For Seniors: How to Use the Computer Mouse
With a computer, you use both a keyboard and a mouse to enter text and give commands to the computer. Though you may have used a keyboard of some type, a mouse may be new to you, and frankly, it takes a little getting used to.
In effect, when you move your mouse around on your desk (or in some models, roll a ball on top of the mouse), a corresponding mouse pointer moves around your computer screen. You control the actions of that pointer by using the right and left buttons on the mouse.
Here are the main functions of a mouse and how to control them:
Clicking: When people say “click,” they mean “press and release the left mouse button.” Clicking has a variety of uses. You can click while in a document to move the insertion point, a little line that indicates where your next action will take place. For example, you might click in front of a word you already typed and then type another word to appear before it in a letter.
Clicking is also used in various windows to select check boxes or radio buttons (also called option buttons) to turn features on or off or to select an object such as a picture or table in your document.

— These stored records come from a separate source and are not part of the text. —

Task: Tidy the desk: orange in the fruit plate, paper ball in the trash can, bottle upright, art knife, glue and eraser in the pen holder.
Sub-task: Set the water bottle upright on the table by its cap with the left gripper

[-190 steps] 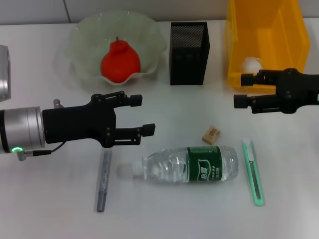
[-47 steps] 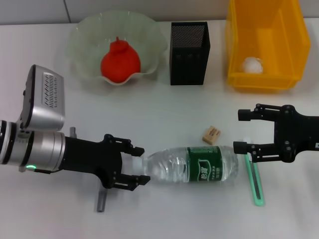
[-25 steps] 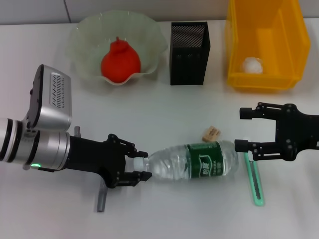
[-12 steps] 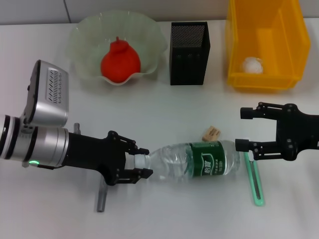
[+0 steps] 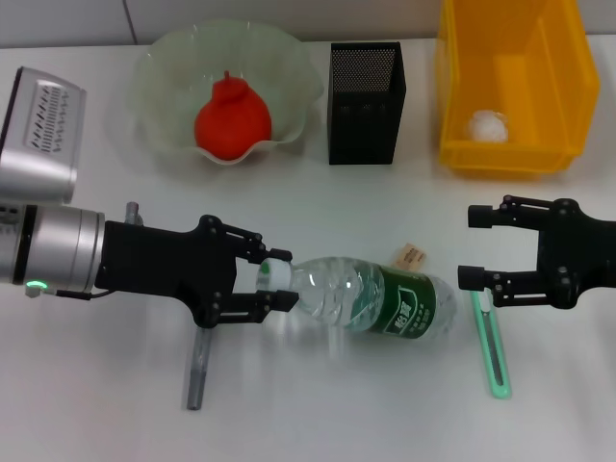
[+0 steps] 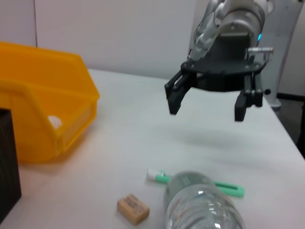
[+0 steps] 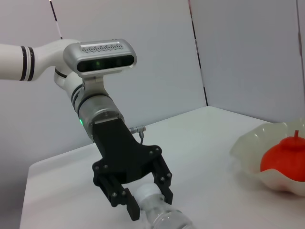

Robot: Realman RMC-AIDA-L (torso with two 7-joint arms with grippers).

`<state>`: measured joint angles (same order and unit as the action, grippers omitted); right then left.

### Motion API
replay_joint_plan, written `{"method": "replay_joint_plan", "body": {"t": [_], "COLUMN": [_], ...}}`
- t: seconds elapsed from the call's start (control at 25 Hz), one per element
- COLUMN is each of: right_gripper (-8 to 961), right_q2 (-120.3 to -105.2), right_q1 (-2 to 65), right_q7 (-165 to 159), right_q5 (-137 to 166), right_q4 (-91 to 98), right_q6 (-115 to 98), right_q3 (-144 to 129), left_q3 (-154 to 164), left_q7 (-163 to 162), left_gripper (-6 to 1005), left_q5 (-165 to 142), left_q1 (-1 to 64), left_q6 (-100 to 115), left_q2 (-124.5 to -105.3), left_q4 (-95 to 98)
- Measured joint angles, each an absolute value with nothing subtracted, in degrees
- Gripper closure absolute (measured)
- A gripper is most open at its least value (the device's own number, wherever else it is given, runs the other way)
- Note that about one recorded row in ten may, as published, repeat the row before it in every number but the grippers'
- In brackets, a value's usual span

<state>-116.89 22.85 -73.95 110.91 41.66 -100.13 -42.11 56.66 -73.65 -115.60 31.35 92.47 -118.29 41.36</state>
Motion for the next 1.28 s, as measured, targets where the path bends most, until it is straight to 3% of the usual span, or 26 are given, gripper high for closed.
{"method": "replay_joint_plan", "body": {"t": [1.28], "right_gripper": [120], "right_q2": [-116.9], "right_q1": [22.76], "right_q7": [-74.0], "right_q5": [110.92], "right_q4": [40.7], "right_q6": [-100.19], "right_q3": [-40.15], "left_q3": [55.9], "left_q7": [-73.27], "left_gripper": [549], "left_q5": [-106.55], "left_q1": [33.98], "left_q6": [95.8], "left_q2": [-118.43], "left_q4": [42.27]}}
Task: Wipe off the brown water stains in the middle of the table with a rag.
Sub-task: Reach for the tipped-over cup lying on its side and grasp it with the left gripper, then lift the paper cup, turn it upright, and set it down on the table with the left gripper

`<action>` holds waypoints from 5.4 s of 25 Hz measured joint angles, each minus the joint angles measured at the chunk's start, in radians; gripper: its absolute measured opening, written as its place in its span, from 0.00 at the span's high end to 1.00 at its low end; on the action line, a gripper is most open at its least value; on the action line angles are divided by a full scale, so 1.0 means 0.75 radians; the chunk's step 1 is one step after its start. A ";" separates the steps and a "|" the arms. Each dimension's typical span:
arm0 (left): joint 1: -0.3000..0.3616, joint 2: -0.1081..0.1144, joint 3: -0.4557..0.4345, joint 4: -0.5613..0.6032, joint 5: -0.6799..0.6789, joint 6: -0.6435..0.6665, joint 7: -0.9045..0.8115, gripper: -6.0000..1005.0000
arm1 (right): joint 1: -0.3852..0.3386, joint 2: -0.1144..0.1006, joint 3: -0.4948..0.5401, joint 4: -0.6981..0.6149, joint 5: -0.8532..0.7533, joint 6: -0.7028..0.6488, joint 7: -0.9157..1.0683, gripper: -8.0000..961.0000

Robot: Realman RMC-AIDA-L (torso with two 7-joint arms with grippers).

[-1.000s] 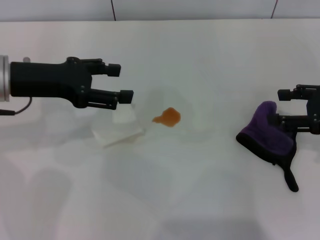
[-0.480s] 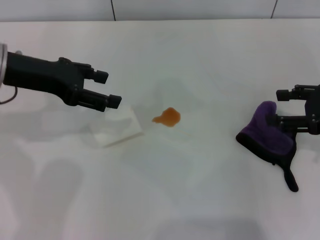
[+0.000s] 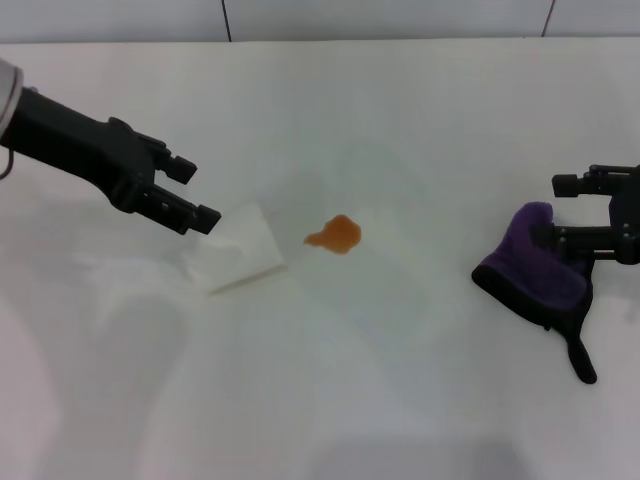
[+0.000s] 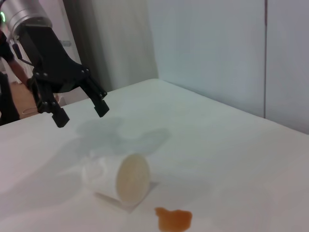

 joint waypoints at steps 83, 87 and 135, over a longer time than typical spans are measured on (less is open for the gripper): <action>-0.001 -0.053 0.000 0.364 0.177 -0.501 -0.031 0.13 | 0.006 0.002 -0.003 0.011 -0.003 0.014 -0.001 0.23; 0.000 -0.053 0.000 0.365 0.177 -0.502 -0.033 0.13 | 0.007 0.002 -0.003 0.010 -0.004 0.013 -0.001 0.23; -0.006 -0.052 0.000 0.434 0.222 -0.591 -0.068 0.21 | 0.012 0.002 -0.002 0.003 -0.007 0.021 -0.002 0.23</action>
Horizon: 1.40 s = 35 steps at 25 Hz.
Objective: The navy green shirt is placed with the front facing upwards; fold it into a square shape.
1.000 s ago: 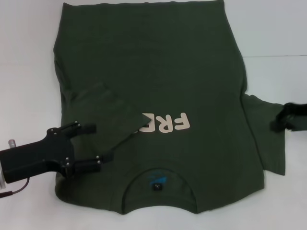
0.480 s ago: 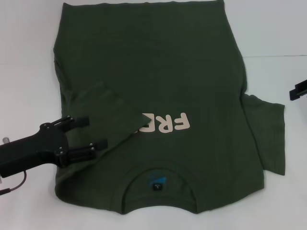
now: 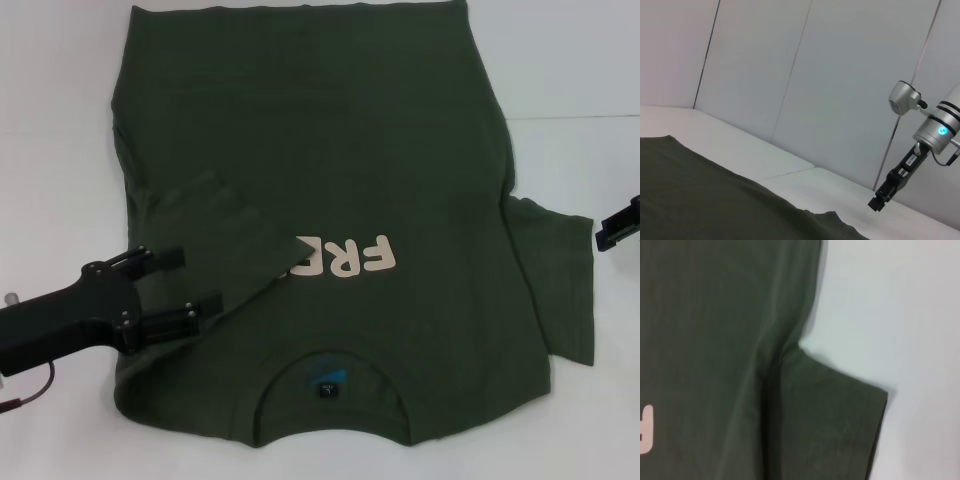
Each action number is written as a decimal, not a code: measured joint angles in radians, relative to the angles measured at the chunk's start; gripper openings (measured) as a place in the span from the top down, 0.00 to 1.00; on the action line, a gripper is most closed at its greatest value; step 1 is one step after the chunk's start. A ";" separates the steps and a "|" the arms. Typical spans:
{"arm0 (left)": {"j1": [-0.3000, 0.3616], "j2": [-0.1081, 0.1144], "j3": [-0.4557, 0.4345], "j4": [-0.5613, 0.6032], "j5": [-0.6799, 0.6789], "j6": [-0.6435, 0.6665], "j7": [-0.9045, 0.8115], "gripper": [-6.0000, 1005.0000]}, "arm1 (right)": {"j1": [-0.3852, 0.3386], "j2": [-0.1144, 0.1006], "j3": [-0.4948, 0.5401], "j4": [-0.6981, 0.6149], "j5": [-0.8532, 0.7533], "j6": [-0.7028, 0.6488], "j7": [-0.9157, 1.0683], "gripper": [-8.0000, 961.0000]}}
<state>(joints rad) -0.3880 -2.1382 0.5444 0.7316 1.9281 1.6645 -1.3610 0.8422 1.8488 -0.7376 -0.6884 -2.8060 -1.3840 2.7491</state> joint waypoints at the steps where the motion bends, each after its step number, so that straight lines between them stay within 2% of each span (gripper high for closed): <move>1: 0.000 0.000 0.000 0.000 0.000 0.000 0.000 0.07 | -0.001 0.000 0.002 0.003 0.000 0.006 0.000 0.28; 10: -0.008 0.000 0.000 0.000 0.000 -0.005 0.002 0.07 | 0.000 0.008 0.007 0.077 0.002 0.074 0.003 0.29; 16: -0.015 0.000 0.000 0.000 0.000 -0.020 0.003 0.07 | 0.003 0.023 0.011 0.080 0.003 0.097 0.005 0.30; 27: -0.021 0.000 -0.001 -0.001 0.000 -0.027 0.003 0.07 | -0.003 0.029 0.012 0.111 0.002 0.142 0.032 0.30; 35: -0.023 0.000 -0.003 -0.001 0.000 -0.034 0.003 0.07 | -0.004 0.044 0.013 0.119 0.002 0.165 0.040 0.30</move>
<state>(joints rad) -0.4110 -2.1381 0.5414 0.7301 1.9281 1.6307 -1.3575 0.8378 1.8927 -0.7243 -0.5698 -2.8041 -1.2187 2.7887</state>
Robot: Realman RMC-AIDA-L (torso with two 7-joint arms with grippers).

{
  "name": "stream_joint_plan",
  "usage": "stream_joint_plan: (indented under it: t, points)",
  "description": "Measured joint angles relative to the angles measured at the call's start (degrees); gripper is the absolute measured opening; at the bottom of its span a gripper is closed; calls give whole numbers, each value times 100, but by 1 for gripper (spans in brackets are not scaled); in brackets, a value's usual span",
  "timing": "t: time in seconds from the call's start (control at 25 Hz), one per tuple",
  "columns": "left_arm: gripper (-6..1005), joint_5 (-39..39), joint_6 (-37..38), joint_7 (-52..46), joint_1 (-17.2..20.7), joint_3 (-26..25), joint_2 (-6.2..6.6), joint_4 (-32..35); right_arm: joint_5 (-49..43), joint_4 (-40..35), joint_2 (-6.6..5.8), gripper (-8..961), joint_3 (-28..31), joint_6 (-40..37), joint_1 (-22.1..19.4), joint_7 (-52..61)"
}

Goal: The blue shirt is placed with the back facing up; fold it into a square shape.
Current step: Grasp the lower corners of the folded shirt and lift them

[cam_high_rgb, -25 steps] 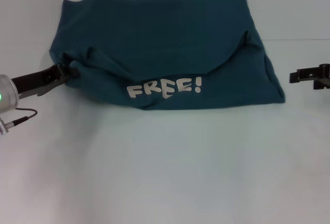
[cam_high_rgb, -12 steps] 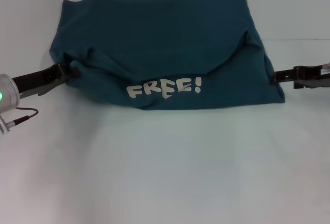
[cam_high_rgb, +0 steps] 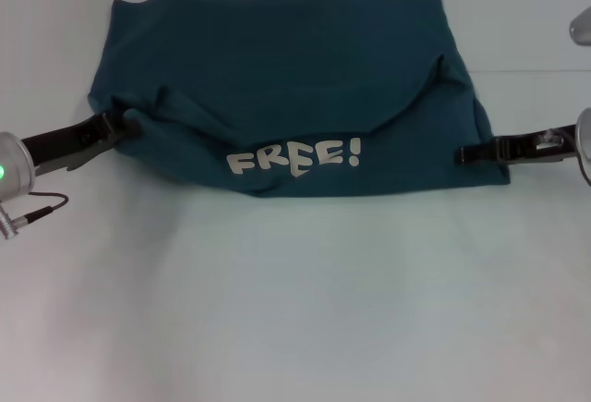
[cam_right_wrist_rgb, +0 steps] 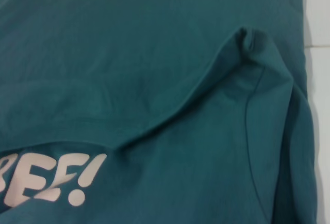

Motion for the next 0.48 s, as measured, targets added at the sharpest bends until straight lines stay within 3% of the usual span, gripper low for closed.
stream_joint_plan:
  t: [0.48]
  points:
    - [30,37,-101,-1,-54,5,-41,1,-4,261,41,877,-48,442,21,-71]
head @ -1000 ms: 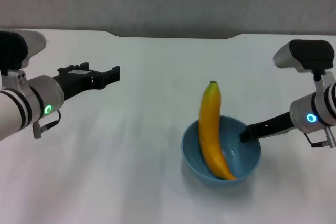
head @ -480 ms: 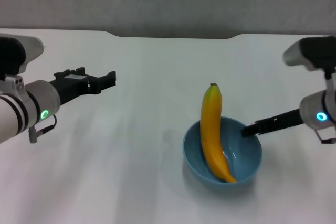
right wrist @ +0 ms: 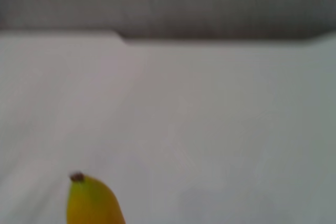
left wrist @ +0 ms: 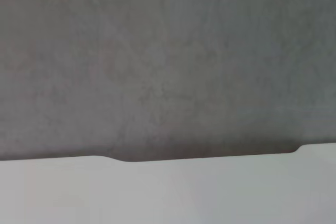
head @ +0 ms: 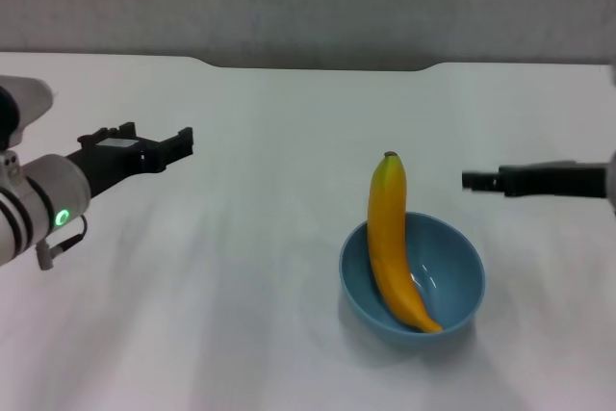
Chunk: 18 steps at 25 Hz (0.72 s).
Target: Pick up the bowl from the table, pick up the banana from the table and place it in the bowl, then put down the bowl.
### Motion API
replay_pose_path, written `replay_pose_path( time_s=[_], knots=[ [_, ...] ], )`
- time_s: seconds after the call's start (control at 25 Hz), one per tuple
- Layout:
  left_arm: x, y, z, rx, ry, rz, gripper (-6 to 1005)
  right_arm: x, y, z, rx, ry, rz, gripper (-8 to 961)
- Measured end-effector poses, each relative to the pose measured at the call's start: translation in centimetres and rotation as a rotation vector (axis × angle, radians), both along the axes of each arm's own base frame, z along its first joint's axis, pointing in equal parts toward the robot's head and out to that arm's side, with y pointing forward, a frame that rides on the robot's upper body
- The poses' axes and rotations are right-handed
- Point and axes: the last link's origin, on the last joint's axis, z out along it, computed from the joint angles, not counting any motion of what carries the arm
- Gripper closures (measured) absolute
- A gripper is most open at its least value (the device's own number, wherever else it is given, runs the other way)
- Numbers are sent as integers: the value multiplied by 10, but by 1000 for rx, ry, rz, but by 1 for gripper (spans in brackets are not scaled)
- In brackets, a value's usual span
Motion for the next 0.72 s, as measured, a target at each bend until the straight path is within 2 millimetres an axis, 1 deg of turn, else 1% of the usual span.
replay_pose_path(
  time_s=[0.24,0.44,0.48,0.52,0.68,0.72],
  knots=[
    [-6,-5,5,27,-30,-4,109,6,-15,21,160,92,139,279],
    [-8,-8,9,32,-66,-35,109,15,-25,33,279,112,235,281],
    [-8,-9,11,27,-81,-46,109,19,-29,36,330,118,282,281],
    [-9,-10,13,23,-99,-54,109,19,-29,36,330,118,282,282],
    [-19,-15,20,17,-172,-98,110,29,-40,36,438,180,365,279],
    [-21,-18,21,20,-196,-130,110,35,-52,40,520,253,412,280]
  ],
)
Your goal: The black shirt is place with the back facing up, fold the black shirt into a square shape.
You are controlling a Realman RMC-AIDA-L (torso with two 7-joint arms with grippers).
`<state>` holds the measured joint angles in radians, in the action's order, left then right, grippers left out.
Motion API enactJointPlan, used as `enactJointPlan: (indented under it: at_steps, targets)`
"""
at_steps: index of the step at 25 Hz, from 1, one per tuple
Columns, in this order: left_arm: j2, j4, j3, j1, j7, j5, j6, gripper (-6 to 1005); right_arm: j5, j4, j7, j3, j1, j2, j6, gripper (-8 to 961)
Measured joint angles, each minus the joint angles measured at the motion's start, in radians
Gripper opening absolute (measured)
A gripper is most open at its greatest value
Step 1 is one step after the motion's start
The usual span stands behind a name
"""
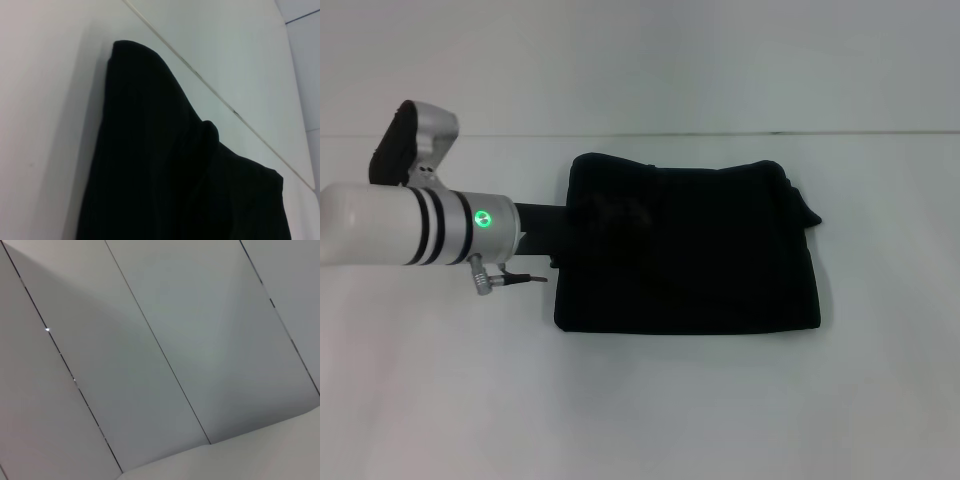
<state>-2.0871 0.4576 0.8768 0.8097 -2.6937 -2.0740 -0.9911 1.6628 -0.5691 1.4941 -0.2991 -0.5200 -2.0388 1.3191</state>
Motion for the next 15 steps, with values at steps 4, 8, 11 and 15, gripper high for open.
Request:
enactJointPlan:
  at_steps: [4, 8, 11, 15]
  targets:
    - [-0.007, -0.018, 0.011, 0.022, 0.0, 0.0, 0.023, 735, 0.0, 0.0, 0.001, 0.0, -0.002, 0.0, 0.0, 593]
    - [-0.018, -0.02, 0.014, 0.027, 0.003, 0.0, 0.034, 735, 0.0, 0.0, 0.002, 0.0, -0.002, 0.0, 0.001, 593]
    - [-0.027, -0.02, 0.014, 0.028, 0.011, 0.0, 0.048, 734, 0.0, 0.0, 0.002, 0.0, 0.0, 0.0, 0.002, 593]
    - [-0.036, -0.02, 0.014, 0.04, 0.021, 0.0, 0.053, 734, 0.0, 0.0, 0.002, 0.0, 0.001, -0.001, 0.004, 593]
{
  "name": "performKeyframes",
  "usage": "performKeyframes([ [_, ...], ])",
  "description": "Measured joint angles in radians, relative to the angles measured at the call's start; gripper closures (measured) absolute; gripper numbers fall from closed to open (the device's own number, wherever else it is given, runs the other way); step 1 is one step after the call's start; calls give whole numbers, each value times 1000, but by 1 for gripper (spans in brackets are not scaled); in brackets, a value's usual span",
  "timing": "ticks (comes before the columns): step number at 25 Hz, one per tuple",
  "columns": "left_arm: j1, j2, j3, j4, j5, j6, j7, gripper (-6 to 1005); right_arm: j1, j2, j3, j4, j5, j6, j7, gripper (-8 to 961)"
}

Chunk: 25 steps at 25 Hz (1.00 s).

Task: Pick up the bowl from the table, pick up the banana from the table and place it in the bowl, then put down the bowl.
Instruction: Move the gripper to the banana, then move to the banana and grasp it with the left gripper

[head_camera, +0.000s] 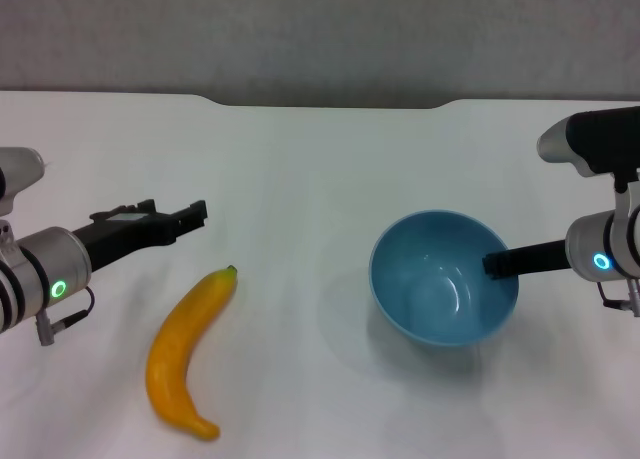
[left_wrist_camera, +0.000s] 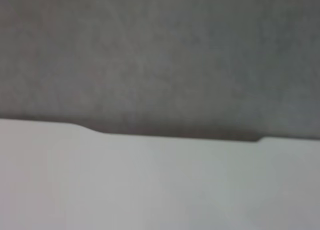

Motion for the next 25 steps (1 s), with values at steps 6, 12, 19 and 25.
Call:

Right-clicking: If you click the right mouse button, Windows displays a shortcut menu that is specific to the item you clicked. For example, if you right-click a picture, the menu that appears gives you options for working with the picture. If you right-click the Windows desktop, the menu that appears lets you choose commands that display a different view or change desktop properties.
Clicking and dragging: To click and drag, you press and continue to hold down the left mouse button and then move (drag) the mouse to another location. For example, you can click in a document and drag your mouse up, down, right, or left to highlight contents of your document.
This highlighted text is selected, meaning that any action you perform, such as pressing the Delete key on your keyboard or clicking a button for bold formatting, is performed on the selected text.
Scrolling: Many mouse models have a wheel in the center that you can roll up or down to scroll through a document or Web site on your screen. Just roll the wheel down to move through pages going forward or scroll up to move backward in your document.